Cogiendo de nuevo su cabeza, lo besé hasta el fondo de su alma.

Y se corrió en mis intestinos: un chorro, otro, otro más, un torrente caliente a cada beso que le daba, a cada estertor de su respiración sobre mi cara. Quedó inmóvil. El agua le golpeaba el rostro. Cerró los ojos. Yo, sin sacármela, sólo con mirar su dulce cara exánime,solté mi tan guardado jugo sólo con un par de movimientos sobre el mástil de mi amigo, duro y ardiente todavía.

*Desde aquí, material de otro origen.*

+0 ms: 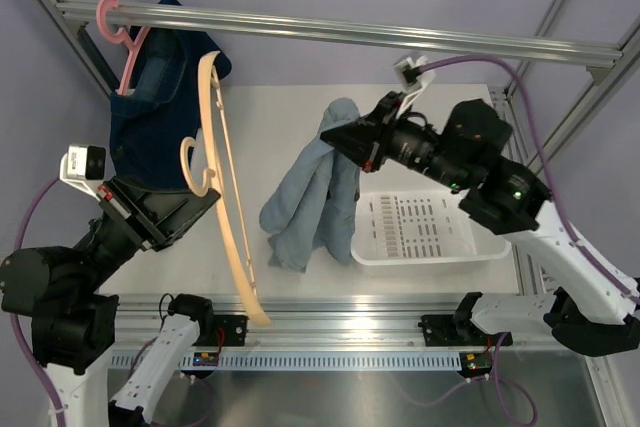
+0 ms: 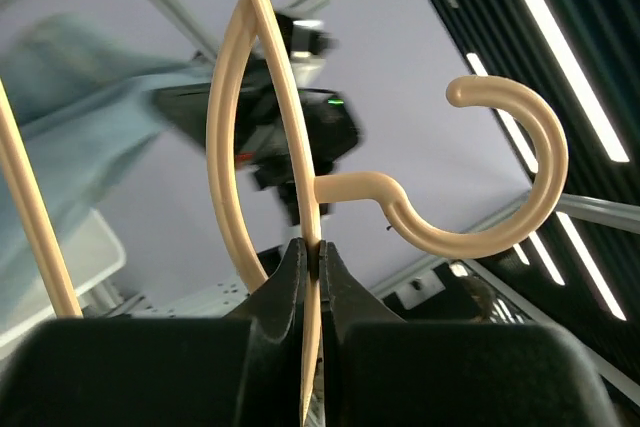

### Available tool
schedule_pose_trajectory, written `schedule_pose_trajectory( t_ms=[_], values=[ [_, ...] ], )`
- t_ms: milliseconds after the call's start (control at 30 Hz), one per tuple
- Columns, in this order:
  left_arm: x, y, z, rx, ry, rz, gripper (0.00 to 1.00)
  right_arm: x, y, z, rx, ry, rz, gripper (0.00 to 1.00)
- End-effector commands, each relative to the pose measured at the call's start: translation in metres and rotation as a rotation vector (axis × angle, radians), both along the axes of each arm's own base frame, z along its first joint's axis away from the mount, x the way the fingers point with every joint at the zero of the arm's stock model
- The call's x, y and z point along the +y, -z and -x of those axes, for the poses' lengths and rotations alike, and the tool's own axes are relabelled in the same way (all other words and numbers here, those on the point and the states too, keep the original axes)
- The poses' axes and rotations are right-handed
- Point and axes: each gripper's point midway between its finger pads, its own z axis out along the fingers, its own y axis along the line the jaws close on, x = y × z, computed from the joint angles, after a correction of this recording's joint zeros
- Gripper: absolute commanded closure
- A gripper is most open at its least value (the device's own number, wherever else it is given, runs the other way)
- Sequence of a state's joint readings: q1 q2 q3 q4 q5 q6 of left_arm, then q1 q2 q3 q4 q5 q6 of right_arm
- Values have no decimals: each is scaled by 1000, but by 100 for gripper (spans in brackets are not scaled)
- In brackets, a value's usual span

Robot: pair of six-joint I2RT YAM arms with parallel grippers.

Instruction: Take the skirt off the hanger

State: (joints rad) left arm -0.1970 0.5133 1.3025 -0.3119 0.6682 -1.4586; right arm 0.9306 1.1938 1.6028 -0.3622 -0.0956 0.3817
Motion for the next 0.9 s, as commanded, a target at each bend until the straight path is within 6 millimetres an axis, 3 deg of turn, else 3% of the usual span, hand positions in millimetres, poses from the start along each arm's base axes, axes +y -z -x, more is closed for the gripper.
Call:
schedule_pose_trajectory(
  t_ms=[0, 33, 100, 133, 333, 467, 633, 867],
  values=[
    [0, 36, -28, 67, -79, -117, 100, -55, -94, 29, -209, 53, -111, 100],
    [0, 39, -28, 63, -82, -115, 100, -69, -113, 35, -254, 72, -129, 100],
    [-2, 52, -37, 93, -80, -119, 100, -82, -119, 36, -268, 109, -107, 100],
    [-2, 55, -37, 93, -75, -121, 100, -94, -136, 40, -308, 134, -119, 100],
    [-4, 64, -42, 99, -75, -148, 100, -135, -158, 30, -380, 308, -52, 100],
    [-5, 62, -41, 88, -69, -156, 100, -155, -144, 13, -360, 443, 28, 100],
    [-5, 62, -40, 80, -67, -156, 100, -163, -106, -7, -353, 546, 149, 100],
    [-6, 61, -39, 75, -58, -146, 100, -173, -88, -18, -341, 608, 191, 100]
  ],
)
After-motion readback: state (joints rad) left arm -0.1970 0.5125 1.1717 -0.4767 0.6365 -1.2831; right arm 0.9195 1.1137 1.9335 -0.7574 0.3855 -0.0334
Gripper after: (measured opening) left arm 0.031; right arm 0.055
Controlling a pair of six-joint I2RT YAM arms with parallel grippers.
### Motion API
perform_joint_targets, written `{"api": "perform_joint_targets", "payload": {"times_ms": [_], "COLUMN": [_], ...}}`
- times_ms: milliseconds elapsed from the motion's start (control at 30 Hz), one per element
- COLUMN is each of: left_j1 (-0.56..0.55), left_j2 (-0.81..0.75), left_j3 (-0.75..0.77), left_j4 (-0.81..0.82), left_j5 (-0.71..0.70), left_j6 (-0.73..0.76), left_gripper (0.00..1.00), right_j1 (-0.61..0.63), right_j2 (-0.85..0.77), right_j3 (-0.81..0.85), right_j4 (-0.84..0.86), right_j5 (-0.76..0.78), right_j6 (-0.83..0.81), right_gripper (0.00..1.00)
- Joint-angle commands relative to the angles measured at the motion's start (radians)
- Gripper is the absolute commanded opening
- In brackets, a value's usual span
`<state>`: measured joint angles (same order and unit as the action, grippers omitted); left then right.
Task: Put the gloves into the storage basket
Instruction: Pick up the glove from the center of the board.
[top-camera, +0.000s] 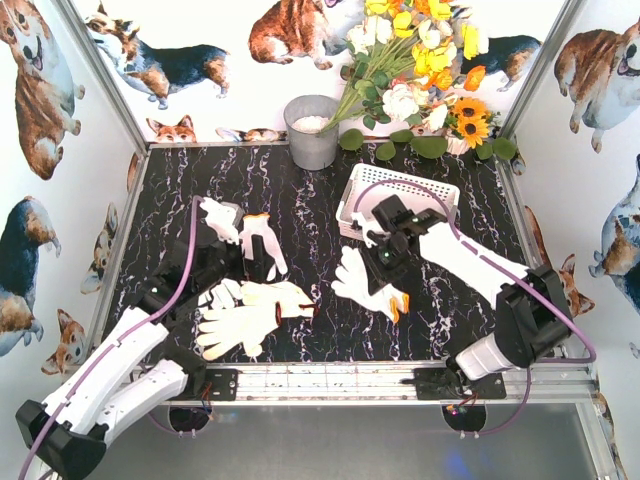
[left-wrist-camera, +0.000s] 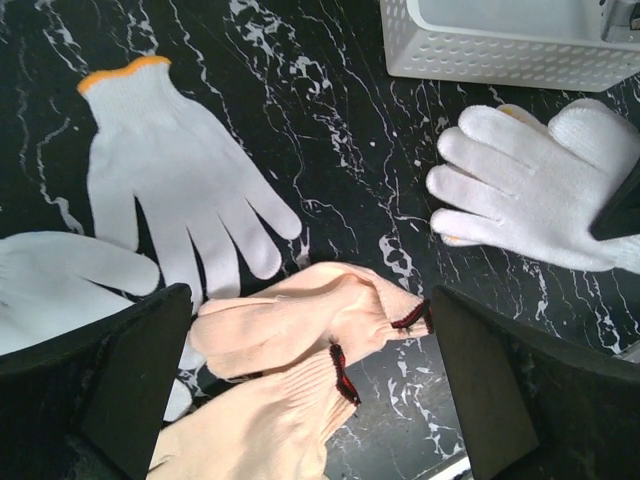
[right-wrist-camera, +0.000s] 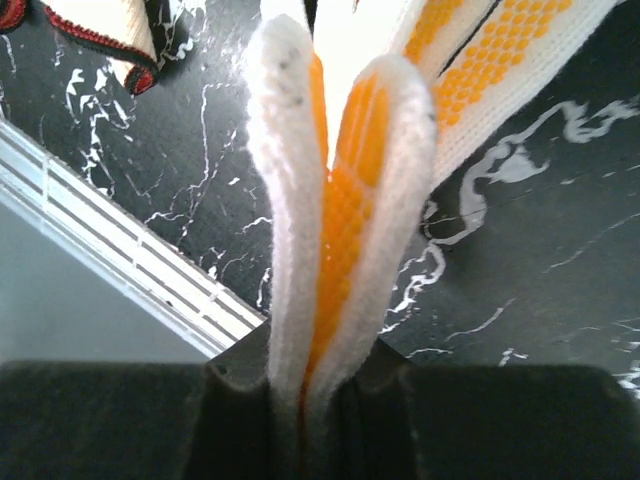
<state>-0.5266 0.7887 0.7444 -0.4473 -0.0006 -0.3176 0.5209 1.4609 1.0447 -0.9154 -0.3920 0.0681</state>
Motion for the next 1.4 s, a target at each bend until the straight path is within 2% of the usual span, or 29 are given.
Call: {"api": "perform_joint_targets", "payload": {"times_ms": [0, 400, 633, 1100, 1367], "left_j1": [0.042, 0.102, 0.12, 0.131, 0.134], "left_j2": [-0.028, -0.044, -0.038, -0.023, -0.018], "left_j3": [0.038, -0.043, -0.04, -0.04, -0.041], "left_j4": [-0.029, -0.002, -0.003, -0.001, -0.001], "left_j5": [0.02, 0.022, 0.028, 0.04, 0.041], "left_j6": [0.069, 0.11, 0.123, 0.129, 0.133], "left_gripper": [1.0, 1.0, 1.0, 1.0, 1.0], "right_j1": [-0.001, -0.001, -0.008, -0.095, -0.186], "right_j2": [0.033, 0.105, 0.126, 0.161, 0.195], "right_j3": [0.112, 0.262, 0.341, 0.458, 0.498], "right_j4": [-0.097, -0.166, -0.188, -0.166, -0.142], "right_j5": [0.084, 0.212, 0.265, 0.223, 0.1], "right_j6": [-0.133, -0.275, -0.33, -0.389, -0.432], "right_gripper": [0.0, 0.0, 0.0, 0.0, 0.0]}}
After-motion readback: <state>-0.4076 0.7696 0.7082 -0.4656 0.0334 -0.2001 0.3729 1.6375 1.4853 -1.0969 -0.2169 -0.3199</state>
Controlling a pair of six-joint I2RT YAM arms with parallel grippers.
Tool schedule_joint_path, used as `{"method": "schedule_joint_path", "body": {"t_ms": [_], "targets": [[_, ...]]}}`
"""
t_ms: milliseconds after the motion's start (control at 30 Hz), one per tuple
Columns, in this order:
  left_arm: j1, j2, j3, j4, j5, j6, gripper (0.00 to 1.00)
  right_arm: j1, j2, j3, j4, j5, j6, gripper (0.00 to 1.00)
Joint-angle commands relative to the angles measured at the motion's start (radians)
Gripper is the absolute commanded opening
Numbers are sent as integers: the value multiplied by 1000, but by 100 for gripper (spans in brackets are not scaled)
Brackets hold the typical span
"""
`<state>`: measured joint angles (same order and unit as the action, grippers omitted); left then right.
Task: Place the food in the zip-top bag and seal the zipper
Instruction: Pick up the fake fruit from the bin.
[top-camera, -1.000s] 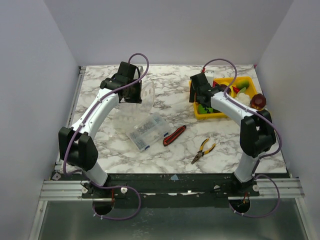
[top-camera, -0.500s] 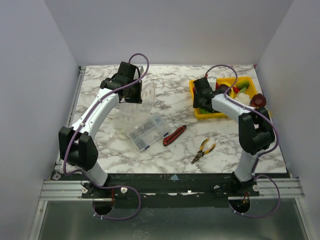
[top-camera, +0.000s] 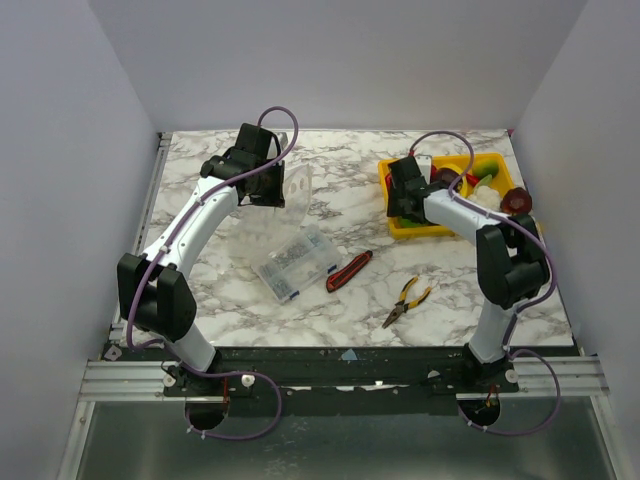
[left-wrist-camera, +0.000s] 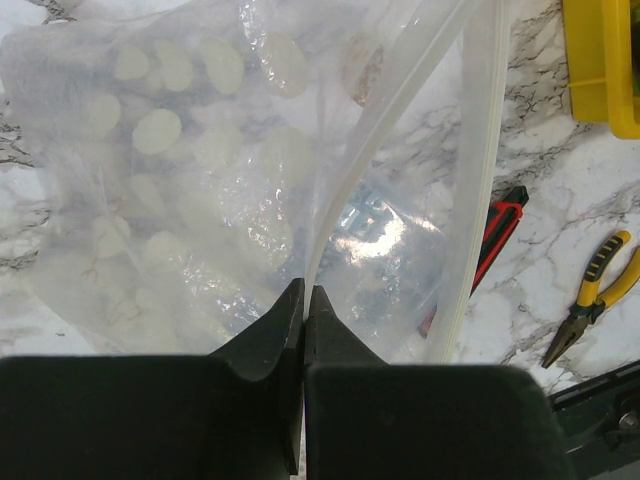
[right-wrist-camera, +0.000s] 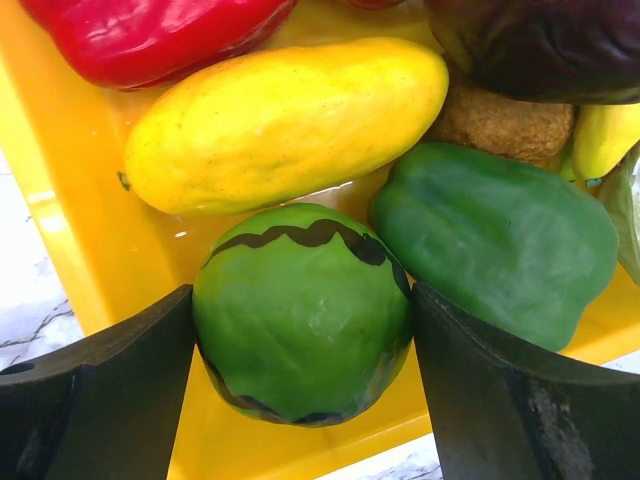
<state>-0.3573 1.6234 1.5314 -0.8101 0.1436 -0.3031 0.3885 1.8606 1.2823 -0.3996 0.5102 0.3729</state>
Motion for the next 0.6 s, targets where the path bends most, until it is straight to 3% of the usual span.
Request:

Su negro bigotazo quedó blanco como tras una nevada, y sus pestañas, y sus párpados: hasta sus mejillas moteadas de negros puntitos pilosos, quedaron chorreantes de mi semen de caballo semental.

¡Cómo iba a echarlo de menos en cuestión de meses! Y cómo lo eché de menos durante el farragoso encuentro final con las zarpas de Don Celio.